Напротив, Петербург я любил. Во мне чуть ли не с пеленок образовалось то, что называется "patriotisme de clocher" ("Патриотизмом колокольни".).
Я понимал прелесть моего города, мне нравилось в нем всё; позже мне не только уже всё нравилось, но я оценил значение всей этой целостности. Я исполнился к Петербургу того чувства, которое, вероятно, жило в римлянах к своей urbs, которое у природного француза к Парижу, у англичанина к Лондону, у истинно русского человека к Москве, которого, пожалуй, нет у немцев. Немцы те, действительно, патриоты всей своей страны в целом: Deutschland uber Alles... А во мне скорее жил (да и теперь живет) такой императив - Petersburg uber Alles...
Я отлично знаю, что это вовсе не то чувство, которое полагается в себе питать и которым можно гордиться. Тем не менее это чувство мое имеет абсолютное утверждение. Скажу тут же - из всех ошибок "старого" режима в России мне представляется наименее простительной его измена Петербургу. Николай II думал, что он вполне выражал свое душевное созвучие с народом, когда высказывал чувство неприязни к Петербургу, однако тем самым он отворачивался и от самого Петра Великого, от того, кто был настоящим творцом всего его самодержавного величества. Внешне и символически неприязнь эта выразилась, когда он дал свое согласие на изменение самого имени, которым прозорливый вождь России нарек свое самое удивительное творение. Я даже склонен считать, что все наши беды произошли как бы в наказание за такую измену, за то, что измельчавшие потомки вздумали пренебречь "завещанием" Петра, что, ничего не поняв, они сочли, будто есть нечто унизительное и непристойное для русской столицы в данном Петром названии. "Петроград" означало нечто, что во всяком случае было бы неугодно Петру, видевшему в своей столице большее, чем какое-то монументальное поминание своей личности. Петроград, не говоря уже о привкусе, чуждой Петру, "слявянщины", означает нечто сравнительно узкое и замкнутое, тогда как Петербург или точнее Санкт-Петербург означает город-космополит, город, поставленный под особое покровительство того святого, который уже раз осенил идею мирового духовного владычества - это означает "второй" или "третий" Рим. Самая несуразность соединения сокращенного латинского sanctus и слов германского звучания Петер и Бург, как бы символизирует и подчеркивает европейскую, вернее, коспомолитическую природу Петербурга.
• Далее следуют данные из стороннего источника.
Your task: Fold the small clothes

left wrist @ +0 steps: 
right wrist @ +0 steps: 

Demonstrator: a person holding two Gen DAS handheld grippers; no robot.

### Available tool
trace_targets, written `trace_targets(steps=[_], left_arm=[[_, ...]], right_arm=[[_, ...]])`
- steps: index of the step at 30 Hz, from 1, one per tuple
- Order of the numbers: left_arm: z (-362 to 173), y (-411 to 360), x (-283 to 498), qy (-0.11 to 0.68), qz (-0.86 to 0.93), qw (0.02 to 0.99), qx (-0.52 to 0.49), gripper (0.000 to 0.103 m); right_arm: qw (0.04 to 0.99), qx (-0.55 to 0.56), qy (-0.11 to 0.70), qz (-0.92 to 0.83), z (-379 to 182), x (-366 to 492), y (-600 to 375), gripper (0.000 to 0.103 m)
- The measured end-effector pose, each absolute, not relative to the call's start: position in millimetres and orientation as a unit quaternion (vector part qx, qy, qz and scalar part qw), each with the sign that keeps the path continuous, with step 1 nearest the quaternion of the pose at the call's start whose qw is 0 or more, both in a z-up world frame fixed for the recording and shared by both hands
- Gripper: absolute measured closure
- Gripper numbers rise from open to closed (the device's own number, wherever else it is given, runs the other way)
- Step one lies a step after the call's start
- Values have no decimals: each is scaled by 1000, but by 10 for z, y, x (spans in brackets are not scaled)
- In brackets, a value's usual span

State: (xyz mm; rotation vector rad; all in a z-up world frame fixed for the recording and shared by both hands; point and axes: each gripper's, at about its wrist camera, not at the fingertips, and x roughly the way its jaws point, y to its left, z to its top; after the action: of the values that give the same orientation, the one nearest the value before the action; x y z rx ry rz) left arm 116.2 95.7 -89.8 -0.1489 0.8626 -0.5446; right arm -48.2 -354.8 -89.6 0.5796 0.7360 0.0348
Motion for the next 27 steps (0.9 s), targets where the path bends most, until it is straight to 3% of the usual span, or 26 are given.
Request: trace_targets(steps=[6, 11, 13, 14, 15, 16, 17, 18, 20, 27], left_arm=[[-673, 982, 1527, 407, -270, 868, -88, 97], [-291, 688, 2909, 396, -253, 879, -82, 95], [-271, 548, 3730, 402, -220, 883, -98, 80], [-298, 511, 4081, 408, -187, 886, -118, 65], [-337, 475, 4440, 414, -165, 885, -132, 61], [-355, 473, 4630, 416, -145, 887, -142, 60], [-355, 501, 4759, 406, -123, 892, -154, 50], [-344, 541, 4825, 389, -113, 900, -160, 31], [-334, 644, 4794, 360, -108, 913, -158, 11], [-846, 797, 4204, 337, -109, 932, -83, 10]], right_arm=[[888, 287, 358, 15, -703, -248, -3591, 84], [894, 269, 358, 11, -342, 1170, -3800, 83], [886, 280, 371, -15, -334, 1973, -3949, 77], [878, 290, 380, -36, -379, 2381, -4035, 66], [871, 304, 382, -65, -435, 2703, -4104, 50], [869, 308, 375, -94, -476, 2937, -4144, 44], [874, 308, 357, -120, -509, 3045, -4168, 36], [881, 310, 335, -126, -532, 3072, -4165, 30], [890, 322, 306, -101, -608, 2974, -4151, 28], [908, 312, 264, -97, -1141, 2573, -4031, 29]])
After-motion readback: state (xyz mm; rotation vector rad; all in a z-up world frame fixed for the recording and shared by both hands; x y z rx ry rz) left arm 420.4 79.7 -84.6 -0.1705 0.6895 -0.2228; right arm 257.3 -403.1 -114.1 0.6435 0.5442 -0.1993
Все эти мысли, осознанные давным-давно, достигли во мне крайней напряженности именно в тот момент, когда Санкт-Петербург был переименован в ознаменование чудовищной международной, но главным образом европейской, распри, (европейцы против европейцев - "своя своих не познаше"). Тогда я с особой силой ощутил и то, что во мне живет культ Петербурга. Но любил я его уже и тогда, когда вовсе не понимал, что вообще можно "любить" какие-то улицы, каменные нагромождения, каналы, какой-то воздух, какой-то климат и всевозможные лики сложного целого, менявшиеся в зависимости от времени года, от часа дня, от погоды. "Открывал" я Петербург в течение многих лет, в сочетании с собственными настроениями и переживаниями, в зависимости от радостей и огорчений своего сердца.